Het team merkte op hoe FATZ-1 via meerdere bindingsplaatsen interageerde met α-actinine-2. Om de FATZ-1-bindingsplaatsen te beperken, Sponga et al. gebruikte beperkte proteolyse en chemische verknoping gekoppeld aan massaspectrometrie op het eiwitcomplex. Om vervolgens de kristallisatie van dit eiwitcomplex te bevorderen, het team combineerde vervolgens ook de informatie van de peptide-array en genereerde een kortere constructie die bekend staat als mini-FATZ-1 voor verder onderzoek naar hun structurele biologie. De wetenschappers valideerden vervolgens de vage modellen die in het werk waren ontwikkeld met behulp van berekende en experimenteel afgeleide intrinsieke viscositeit - een hydrodynamische parameter van eiwitconformatie. Om vervolgens de bijdrage van α-actinine-2 aan het lokaliseren van FATZ-eiwitten op de Z-schijf van het sarcomeer te begrijpen, Sponga et al. getransfecteerde GFP-gelabelde FATZ-1- of FATZ-2-eiwitten in onsterfelijk gemaakte muismyoblasten of neonatale rattencardiomyocyten. Zowel FATZ-1- als -2-eiwitten waren correct gericht op de Z-schijf en co-gelokaliseerd met α-actinine-2.

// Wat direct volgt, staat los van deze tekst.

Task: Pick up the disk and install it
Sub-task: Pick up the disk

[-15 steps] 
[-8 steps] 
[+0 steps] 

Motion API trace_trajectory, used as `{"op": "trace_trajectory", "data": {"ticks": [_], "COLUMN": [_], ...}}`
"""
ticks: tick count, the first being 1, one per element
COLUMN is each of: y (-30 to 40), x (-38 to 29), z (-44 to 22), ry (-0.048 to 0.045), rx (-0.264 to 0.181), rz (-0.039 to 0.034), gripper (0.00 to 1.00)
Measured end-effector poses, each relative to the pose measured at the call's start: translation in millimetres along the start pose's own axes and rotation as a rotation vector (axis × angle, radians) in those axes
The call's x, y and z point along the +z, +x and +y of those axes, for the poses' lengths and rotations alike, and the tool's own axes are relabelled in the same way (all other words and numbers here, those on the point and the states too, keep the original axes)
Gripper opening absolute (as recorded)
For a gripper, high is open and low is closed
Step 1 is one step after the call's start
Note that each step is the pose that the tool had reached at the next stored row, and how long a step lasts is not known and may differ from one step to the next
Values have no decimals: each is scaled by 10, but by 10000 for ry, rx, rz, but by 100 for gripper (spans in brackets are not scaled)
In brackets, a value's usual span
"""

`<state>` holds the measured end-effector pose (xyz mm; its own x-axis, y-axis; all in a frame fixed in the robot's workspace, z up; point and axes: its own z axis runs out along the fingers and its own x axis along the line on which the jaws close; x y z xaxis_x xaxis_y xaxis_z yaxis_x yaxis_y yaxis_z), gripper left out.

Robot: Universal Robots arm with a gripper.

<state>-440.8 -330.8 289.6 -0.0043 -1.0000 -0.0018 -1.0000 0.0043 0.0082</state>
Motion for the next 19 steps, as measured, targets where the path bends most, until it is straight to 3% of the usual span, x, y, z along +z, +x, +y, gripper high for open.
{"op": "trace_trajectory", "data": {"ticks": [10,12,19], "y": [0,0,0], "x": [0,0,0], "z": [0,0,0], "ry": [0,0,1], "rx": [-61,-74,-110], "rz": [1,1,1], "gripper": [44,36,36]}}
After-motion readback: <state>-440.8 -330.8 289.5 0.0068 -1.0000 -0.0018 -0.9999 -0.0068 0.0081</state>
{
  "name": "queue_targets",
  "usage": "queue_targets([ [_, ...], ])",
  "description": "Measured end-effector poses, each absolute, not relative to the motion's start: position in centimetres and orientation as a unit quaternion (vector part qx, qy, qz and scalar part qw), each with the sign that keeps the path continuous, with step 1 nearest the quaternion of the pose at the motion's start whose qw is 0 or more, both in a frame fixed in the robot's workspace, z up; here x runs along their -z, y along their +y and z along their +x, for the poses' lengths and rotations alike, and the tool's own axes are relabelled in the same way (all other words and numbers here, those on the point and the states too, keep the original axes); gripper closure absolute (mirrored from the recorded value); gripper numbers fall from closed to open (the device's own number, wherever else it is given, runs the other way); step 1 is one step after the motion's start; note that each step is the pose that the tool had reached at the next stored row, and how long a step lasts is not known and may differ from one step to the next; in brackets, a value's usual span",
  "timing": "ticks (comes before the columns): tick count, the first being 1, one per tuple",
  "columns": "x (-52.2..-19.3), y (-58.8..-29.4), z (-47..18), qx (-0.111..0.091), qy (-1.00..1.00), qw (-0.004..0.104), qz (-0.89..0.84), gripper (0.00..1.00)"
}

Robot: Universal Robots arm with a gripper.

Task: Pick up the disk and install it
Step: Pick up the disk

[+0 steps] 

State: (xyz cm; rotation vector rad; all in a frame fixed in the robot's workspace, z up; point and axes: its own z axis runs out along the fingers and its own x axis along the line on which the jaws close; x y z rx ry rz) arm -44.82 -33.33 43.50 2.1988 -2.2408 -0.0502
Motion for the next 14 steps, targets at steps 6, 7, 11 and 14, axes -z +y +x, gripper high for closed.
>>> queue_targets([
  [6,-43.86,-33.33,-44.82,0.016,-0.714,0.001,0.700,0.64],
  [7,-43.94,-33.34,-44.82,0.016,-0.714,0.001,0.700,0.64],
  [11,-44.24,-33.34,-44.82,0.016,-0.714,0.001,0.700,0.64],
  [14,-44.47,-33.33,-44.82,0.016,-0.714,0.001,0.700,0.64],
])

FATZ-1 vormt een vaag complex met α-actinine-2, wat resulteert in een polaire architectuur van het complex. Experimentele SAXS-gegevens van rod-α-actinine-2/Δ91-FATZ-1 (A) en hd-α-actinine-2/Δ91-FATZ-1 (B), met het bijbehorende model past bij de gegevens van de geselecteerde ensembles. GAJOE, Genetisch algoritme dat optimalisatie van ensembles beoordeelt. Flexibele regio's van Δ91-FATZ-1, niet zichtbaar in onze bepaalde kristalstructuren, werden gegenereerd met EOM waarbij LM1 vast of gratis bleef (10, 000 modellen voor elk). Geselecteerde ensemblemodelvertegenwoordigers voor rod-α-actinine-2/Δ91-FATZ-1 (C) en hd-α-actinine-2/Δ91-FATZ-1 (D), samen met hun Rg- en volumefracties binnen het ensemble. (E) Integratief model van fuzzy α-actinine-2/Δ91-FATZ-1 gebouwd met behulp van röntgenkristallografie en SAXS-modellen van hd-α-actinine-2/Δ91-FATZ-1. Rotatie voor LM2-helices van gebonden FATZ-1-moleculen ten opzichte van elkaar, evenals torsiedraaiing in de staaf langs de longitudinale α-actinine-2-as, wordt weergegeven in de rechter inzet (FATZ-1 flexibele onderdelen zijn voor de duidelijkheid weggelaten). (F) Oppervlak van de staaf-α-actinine-2 / FATZ-1-structuur die de sequentieconservering van α-actinine-interagerende residuen voor FATZ-1 toont (uitlijning gedaan met 1505 α-actinines van gewervelde dieren). (G) Model van F-actine / α-actinine-2 / FATZ-1 (F-actine in licht- en donkergrijs) op basis van een cryo-elektronentomografiestructuur van de Z-schijf en het integratieve model. Krediet:wetenschappelijke vooruitgang, doi:10.1126/sciadv.abg7653

Outlook

Op deze manier, Antonio Sponga en collega's beschreven hoe de sarcomeerassemblage begon met Z-lichamen van α-actinine-2, om eiwitten zoals FATZ, myotiline, en actine, om er een paar te noemen. De uitkomst geeft aan dat eiwitten van de FATZ-familie beschikbaar zijn in Z-lichamen en volwassen Z-schijven met een rol in eiwitsignaleringsroutes om calcineurine te binden. Het team benadrukte de rol van FATZ-1, het meest bestudeerde familielid en zijn interactie met het belangrijkste Z-schijfeiwit α-actinine-2. De structuur en het bindingsmechanisme van het fuzzy -actinine-2 / FATZ-1-complex ondersteunde FATZ-1-functie als een klassiek steigereiwit in de Z-schijfassemblage. Nader onderzoek zal uitwijzen of dezelfde principes ook gelden onder fysiologische omstandigheden in levende cellen.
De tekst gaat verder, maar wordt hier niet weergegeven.